As it turns out, the cartoon description above of the IGM as a bunch of isolated clumps of gas is wrong. A more accurate model has the gas distributed much more smoothly; the gas isn't perfectly uniform, and there are regions of low density and of high density, but the contrast between these regions is not large enough to think of the high density regions as "clouds."

Redshift, etc: The real key to being able to use absorption features to study the IGM is redshift. If we observed all of the intergalactic gas to absorb light at one wavelength, then it would be next to impossible to decipher any physical structure from a spectrum. Luckily, though, we live in an expanding universe, and so light travelling across long distances is redshifted, that is, the wavelength of a single photon gets longer as it propogates. (This is a redshift since longer wavelength means redder light.) The amount by which light is redshifted depends on the distance the light has travelled; this so-called cosmological redshift is the main thing for which Edwin Hubble is famous for figuring out. So, to return the the cartoon above, if we have some really bright faraway source, like a quasar or a gamma ray burst, then light coming towards us from this source will be redshifted. Specifically, light that was originally bluer than that of the Lyα transition will be redshifted to this wavelength, and if there is some neutral hydrogen sitting around where this happens, then it will be able to absorb that light. The more neutral hydrogen (i.e., the higher the neutral hydrogen density) at a given location, then the more Lyα light that will be absorbed. There is a lot of hydrogen in the universe, and the universe is really big, so spectra wind up looking more like this than the above cartoon:
The big peak on the right is due to Lyα emission from the quasar itself, and all the mess to the left (bluewards) of that is the Lyα forest. Lots and lots of absorption.

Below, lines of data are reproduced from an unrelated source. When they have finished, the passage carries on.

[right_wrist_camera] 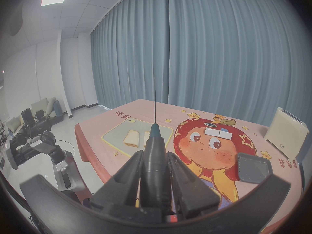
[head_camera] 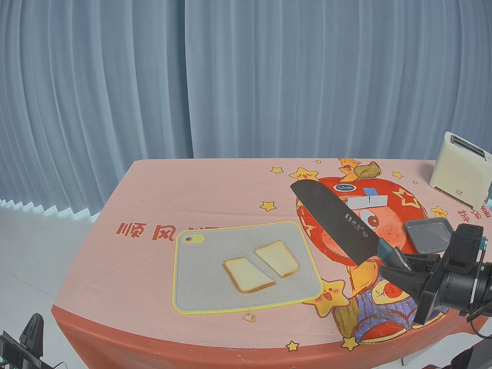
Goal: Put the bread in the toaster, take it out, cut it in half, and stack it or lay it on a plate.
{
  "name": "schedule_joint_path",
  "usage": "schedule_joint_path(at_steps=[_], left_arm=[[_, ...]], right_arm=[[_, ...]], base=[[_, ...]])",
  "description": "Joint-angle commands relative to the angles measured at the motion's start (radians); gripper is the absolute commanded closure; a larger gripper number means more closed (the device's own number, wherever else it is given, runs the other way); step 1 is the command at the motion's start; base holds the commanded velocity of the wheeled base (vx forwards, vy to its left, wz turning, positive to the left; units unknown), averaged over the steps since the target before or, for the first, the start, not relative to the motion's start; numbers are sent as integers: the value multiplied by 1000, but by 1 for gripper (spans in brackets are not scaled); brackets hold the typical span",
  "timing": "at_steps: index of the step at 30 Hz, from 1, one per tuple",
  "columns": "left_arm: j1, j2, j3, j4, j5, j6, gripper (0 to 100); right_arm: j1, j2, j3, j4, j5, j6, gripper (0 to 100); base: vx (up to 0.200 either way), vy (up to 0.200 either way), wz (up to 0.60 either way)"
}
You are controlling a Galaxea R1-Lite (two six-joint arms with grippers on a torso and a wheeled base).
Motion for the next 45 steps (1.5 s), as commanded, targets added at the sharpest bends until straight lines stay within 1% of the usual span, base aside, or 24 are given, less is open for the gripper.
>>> schedule_joint_path(at_steps=[1,4,6,10,16,22,34,41,45], left_arm=[[0,-11,18,0,0,0,100],[0,-11,18,0,0,0,100],[0,-11,18,0,0,0,100],[0,-11,18,0,0,0,100],[1,-11,18,1,0,0,100],[1,-11,18,1,0,0,100],[1,-11,18,0,0,0,100],[1,-11,18,0,0,0,100],[0,-11,18,0,0,0,100]], right_arm=[[-3,1,-2,-1,-11,1,100],[-4,3,-4,-3,-34,3,100],[-4,1,-4,-3,-42,3,100],[-4,-1,-5,-3,-42,4,100],[-27,-1,-11,-3,-42,4,100],[-72,6,-16,-3,-62,6,100],[-85,4,-16,-1,-62,3,100],[-130,21,-22,-3,-60,4,100],[-136,29,-21,-3,-57,4,100]], base=[[0,0,0],[0,0,0],[0,0,0],[0,0,0],[0,0,0],[0,0,0],[0,0,0],[0,0,0],[0,0,0]])
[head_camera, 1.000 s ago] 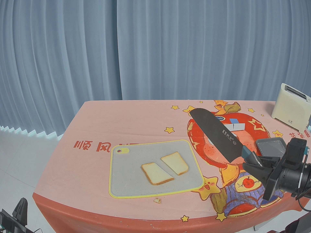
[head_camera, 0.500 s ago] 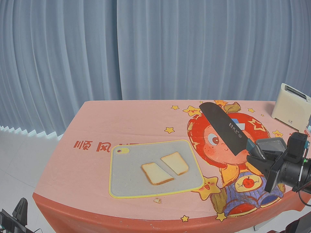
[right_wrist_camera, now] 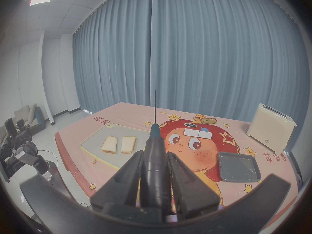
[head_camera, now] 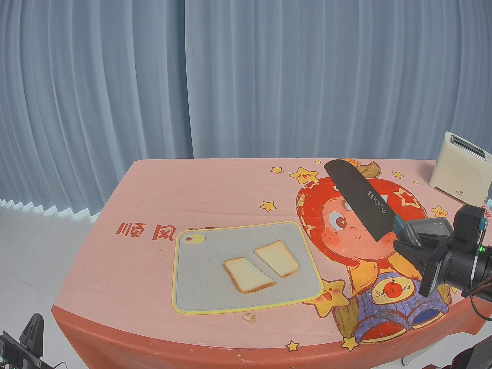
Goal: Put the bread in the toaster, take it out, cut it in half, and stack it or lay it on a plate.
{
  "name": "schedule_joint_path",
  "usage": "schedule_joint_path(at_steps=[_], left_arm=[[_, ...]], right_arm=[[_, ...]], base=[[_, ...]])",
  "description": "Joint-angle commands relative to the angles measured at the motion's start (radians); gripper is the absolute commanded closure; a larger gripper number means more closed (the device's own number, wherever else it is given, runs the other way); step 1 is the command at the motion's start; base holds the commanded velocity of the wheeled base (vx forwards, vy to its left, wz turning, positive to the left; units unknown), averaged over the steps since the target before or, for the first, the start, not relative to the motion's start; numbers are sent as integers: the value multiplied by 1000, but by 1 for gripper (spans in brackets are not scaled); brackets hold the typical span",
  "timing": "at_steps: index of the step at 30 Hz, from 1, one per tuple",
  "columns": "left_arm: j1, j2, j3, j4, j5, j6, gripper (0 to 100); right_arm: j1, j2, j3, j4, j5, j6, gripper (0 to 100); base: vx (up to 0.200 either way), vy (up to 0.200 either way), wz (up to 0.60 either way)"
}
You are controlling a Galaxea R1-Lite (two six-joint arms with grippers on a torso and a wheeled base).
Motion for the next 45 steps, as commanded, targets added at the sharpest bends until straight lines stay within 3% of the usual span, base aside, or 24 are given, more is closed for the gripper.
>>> schedule_joint_path(at_steps=[1,45], left_arm=[[1,-15,18,-1,0,0,100],[0,-15,18,-1,0,0,100]], right_arm=[[-7,13,3,0,2,0,100],[-68,3,-17,-2,10,-3,100]], base=[[0,0,0],[0,0,0]])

If this was the end of the story, then it would be fairly easy to go from a map of absorbed light to a density map of the IGM along some line of sight. Alas, this is astronomy, so there are lots of extra things going on. The first is that the gas in the IGM isn't perfectly cold; it has some temperature and so the atoms are moving around relative to one another, which causes individual lines to be smeared out. Observationally, this isn't all bad: we astronomers like knowing about temperatures as well as densities—and the relationship between the two.

As I mentioned earlier, astronomers now know that the IGM does not consist of discrete clouds floating around in a vast emptiness; the gas density instead fluctuates about some constant value. Part of what I am working on now is to try to determine what sets the scale of these fluctuations, or, equivalently, what sets the scale on which the IGM and the Lyα forest are smooth.

5 comments:

Rob Knop said...

I'm *way* behind you can tell -- but that's an awesome cartoon, and agree that it does a good job of capturing without words what the Lya forest is.

-Rob

John said...

Funny story: I googled 'metallicity of lyman alpha forest' to remind myself of the latest literature, and came upon this blog post, only to find my spectrum of HS0105+1619! Ha!

-John O'Meara

mollishka said...

Nice! FWIW, my papers on the interplay of the equation of state, thermal broadening, and pressure with regards to the longitudinal and transverse structure of the Lyα forest should be (finally) out in another couple of months or so. But a proper treatment of metallicity and metal distributions will be saved for later work ...

John said...

Nice! Please send me an email (jomeara at smcvt.edu) when you submit to astro-ph so I don't miss them.